FRIEDMAN: They do, but delivering an ICBM is not a question of a bomb, although that’s it partly. It is primarily the question of a missile, and the heart of that is the guidance system… The last test they had, which was a couple months ago, the guidance system failed. It came in at the wrong angle and so there is a lot of work to be done. And we will see that work being done, but you can’t do that in secret. You’ve got to fire the missile and test and try it… So it is very clear that he has stopped moving forward, but is in a position to start moving forward whenever he wants. But it might turn out that he never really wanted the nuclear weapon, he simply wanted to put South Korea in a position that it had to consider what was going on.
OLASKY: So we wouldn’t like nuclear weapons, we have our drones. What else would we do? What does the battle really look like at this time?
FRIEDMAN: The bottom looks like this: We would not first attack the nuclear silos except the one missile. Our first attack would be against the artillery in the south. The problem we have is that they have very good anti-aircraft missiles. So the first thing we have to do is take them out… Number two, is there a point that we could strike in the DMZ or just north of there that would cripple their tactical communications. In other words, they couldn’t talk to each other… Finally, do we have a map of their ammunition bunkers that we could attack? …Then we would turn on the various facilities, for building missiles for building weapons… If everything goes right (which it never does) this is something that would be over in a week… This is what is being calculated right now in Secretary of Defense Jim Mattis’s office. Jim Mattis is sitting there with his staff gaming over and over again what the options are… He’s made it very clear he doesn’t want to go, but if forced into it, and it’s the president’s decision, he stands ready.
OLASKY: So you have confidence in him, in Mattis?
FRIEDMAN: I have a great deal of confidence in him because when Obama wanted to do something in Iran, it was Mattis who was asking the hard questions: What are they going to do here? He didn’t want to do it. He didn’t like the unknowns and the no other options and Obama fired him. He preferred being fired to letting his guys under his command take a mission that wouldn’t work.

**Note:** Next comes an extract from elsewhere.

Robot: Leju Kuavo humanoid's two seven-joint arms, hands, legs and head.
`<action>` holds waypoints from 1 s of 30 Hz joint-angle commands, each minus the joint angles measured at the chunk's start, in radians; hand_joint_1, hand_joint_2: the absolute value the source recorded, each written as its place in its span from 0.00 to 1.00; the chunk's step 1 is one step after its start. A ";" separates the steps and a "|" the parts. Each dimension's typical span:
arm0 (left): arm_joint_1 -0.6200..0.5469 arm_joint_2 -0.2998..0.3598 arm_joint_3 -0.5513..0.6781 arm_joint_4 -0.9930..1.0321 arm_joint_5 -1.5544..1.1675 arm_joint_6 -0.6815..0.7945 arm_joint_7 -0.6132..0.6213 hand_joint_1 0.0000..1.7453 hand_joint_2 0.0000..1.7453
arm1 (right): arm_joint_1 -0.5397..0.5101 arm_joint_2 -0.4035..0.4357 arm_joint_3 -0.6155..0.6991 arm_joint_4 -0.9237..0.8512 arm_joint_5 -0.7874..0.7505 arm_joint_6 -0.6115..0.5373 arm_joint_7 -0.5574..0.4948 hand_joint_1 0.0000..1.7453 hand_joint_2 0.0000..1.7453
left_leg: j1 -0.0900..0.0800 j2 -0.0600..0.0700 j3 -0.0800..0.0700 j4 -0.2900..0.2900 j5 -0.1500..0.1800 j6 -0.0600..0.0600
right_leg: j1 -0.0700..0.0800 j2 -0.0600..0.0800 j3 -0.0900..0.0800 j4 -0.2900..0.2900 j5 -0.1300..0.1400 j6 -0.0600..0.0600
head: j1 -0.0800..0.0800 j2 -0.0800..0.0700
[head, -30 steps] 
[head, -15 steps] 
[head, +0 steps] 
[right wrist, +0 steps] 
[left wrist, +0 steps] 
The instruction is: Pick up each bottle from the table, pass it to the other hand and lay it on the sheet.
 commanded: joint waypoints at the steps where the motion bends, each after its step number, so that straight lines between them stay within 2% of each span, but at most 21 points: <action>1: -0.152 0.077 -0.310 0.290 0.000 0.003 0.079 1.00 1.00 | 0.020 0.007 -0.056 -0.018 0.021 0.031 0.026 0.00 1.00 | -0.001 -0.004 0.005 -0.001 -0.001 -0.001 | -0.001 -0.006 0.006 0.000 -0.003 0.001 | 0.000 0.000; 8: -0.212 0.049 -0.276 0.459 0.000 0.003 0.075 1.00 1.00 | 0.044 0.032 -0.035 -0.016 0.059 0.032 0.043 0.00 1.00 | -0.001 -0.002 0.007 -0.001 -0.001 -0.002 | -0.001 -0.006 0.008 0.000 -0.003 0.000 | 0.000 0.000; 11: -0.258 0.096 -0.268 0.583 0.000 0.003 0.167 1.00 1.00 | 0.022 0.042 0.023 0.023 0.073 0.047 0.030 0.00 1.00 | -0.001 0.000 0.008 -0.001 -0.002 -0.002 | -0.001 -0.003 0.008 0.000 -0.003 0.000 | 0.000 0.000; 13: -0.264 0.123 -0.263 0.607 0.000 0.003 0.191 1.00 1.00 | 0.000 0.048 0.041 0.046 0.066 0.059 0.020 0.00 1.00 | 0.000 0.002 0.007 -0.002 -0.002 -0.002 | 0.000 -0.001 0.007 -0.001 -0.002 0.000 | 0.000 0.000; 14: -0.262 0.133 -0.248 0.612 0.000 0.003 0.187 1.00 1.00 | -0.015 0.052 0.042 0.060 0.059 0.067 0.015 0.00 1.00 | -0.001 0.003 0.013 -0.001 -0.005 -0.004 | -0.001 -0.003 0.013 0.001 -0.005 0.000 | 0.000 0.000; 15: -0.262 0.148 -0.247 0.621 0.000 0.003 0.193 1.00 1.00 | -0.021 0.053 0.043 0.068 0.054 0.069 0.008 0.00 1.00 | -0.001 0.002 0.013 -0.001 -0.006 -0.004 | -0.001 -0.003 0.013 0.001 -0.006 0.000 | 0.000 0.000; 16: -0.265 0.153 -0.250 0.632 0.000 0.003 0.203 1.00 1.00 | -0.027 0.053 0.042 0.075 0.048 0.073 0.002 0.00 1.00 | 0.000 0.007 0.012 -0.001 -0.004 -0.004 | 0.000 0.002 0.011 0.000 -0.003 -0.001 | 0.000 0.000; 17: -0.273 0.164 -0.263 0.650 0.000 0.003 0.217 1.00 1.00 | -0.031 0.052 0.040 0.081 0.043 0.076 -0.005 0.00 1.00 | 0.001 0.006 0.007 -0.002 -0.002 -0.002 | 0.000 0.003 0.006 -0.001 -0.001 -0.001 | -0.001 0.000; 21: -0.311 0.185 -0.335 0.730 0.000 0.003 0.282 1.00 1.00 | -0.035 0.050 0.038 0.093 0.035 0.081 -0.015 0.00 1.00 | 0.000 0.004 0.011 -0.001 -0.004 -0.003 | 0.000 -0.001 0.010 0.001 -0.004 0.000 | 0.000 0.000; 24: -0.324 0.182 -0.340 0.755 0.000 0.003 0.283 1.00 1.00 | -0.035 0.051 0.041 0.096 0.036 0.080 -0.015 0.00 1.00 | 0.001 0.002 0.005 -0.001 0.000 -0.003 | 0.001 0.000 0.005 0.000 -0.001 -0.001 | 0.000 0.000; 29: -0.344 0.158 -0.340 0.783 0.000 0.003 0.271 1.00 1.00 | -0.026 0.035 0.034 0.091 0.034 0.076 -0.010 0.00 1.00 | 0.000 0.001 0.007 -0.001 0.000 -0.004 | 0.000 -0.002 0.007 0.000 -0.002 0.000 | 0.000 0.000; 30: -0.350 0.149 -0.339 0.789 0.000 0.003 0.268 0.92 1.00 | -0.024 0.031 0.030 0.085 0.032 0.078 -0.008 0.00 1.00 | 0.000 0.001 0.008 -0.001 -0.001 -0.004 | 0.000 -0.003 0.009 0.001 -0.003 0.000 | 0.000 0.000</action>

OLASKY: So the last North Korean missile we know did not work well. If it had worked well and it showed they had a guidance system that worked, would the scenario you discussed work well at that point?

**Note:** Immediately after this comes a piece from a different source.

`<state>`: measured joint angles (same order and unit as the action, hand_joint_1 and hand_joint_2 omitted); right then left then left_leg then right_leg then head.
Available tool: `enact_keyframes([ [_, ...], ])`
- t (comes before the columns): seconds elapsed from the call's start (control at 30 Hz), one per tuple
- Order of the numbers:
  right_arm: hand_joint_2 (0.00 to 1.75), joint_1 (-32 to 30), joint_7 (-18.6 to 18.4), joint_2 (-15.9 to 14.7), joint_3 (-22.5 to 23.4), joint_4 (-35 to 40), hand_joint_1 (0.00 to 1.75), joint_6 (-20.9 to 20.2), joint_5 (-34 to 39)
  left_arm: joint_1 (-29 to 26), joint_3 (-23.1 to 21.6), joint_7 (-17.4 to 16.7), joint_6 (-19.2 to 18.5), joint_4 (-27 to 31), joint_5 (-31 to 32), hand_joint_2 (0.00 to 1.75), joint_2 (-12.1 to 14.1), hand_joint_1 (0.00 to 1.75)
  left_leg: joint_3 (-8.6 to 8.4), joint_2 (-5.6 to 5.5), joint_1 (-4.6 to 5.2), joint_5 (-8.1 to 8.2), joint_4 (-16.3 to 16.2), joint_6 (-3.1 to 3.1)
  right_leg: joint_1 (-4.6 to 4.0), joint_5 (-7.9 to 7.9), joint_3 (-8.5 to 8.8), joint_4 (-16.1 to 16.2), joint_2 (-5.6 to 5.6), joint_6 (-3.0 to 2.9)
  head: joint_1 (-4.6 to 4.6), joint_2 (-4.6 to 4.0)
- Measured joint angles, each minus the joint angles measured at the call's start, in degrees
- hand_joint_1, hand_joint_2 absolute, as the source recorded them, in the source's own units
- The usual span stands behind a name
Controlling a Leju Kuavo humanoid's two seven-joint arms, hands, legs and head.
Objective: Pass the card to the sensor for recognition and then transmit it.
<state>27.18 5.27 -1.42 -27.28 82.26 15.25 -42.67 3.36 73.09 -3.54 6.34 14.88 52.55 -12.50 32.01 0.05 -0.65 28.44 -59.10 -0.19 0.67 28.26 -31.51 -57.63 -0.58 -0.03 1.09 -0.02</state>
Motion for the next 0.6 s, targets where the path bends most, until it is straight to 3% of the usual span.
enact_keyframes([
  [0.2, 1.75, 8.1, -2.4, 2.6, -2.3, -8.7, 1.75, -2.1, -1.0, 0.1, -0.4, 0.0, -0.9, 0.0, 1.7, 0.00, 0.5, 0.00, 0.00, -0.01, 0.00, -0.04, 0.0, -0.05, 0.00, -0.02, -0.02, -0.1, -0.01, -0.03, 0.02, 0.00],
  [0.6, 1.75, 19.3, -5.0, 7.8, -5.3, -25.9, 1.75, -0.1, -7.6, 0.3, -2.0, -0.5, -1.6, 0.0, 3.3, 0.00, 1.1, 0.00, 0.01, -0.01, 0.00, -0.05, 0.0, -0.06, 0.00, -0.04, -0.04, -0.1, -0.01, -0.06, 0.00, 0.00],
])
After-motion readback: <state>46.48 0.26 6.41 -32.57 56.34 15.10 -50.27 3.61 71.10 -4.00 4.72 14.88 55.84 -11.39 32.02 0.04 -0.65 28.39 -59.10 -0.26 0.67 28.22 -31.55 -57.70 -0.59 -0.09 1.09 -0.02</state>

FRIEDMAN: I suspect it would and I wonder very much if Kim Jong-un didn’t want us to see it fail. We were uncertain whether they had the guidance system and he let us know he didn’t. It’s a beautiful move on his part. He doesn’t want a war. He wants to get control over the peninsula, over the Korean Peninsula. He wants to move the United States into a position that the United States scares South Korea to death without getting the Americans to attack. I don’t care what you say, if it’s just luck, it’s amazing. But this guy has played it beautifully and I would not put it beyond him that that test was intended to show us that he didn’t have it.
OLASKY: We often hear that he’s crazy, and you’re saying he’s not crazy at all, but that he’s actually a brilliant strategist?
FRIEDMAN: The people who say he’s crazy never cite what he’s crazy about. We like to think of our political leaders as stupid. It makes us feel better about ourselves. If they’re really are stupid and if they really are crazy, they’re very likely not to survive. He has values different from us. He has interests different from us. They may not be ones that we want or would respect, but one of the problems Americans have is whenever they run in to a Saddam or a Muammar Gaddafi the first assumption is, he’s crazy. The second assumption, if we just get rid of him it would be cool because he’s be gone. And it never turns out to be the case. We get something worse.
EICHER: That’s strategist George Friedman talking with WORLD’s Marvin Olasky.
(Kevin Vandivier/Genesis Photos)
WORLD Radio transcripts are created on a rush deadline. This text may not be in its final form and may be updated or revised in the future. Accuracy and availability may vary. The authoritative record of WORLD Radio programming is the audio record.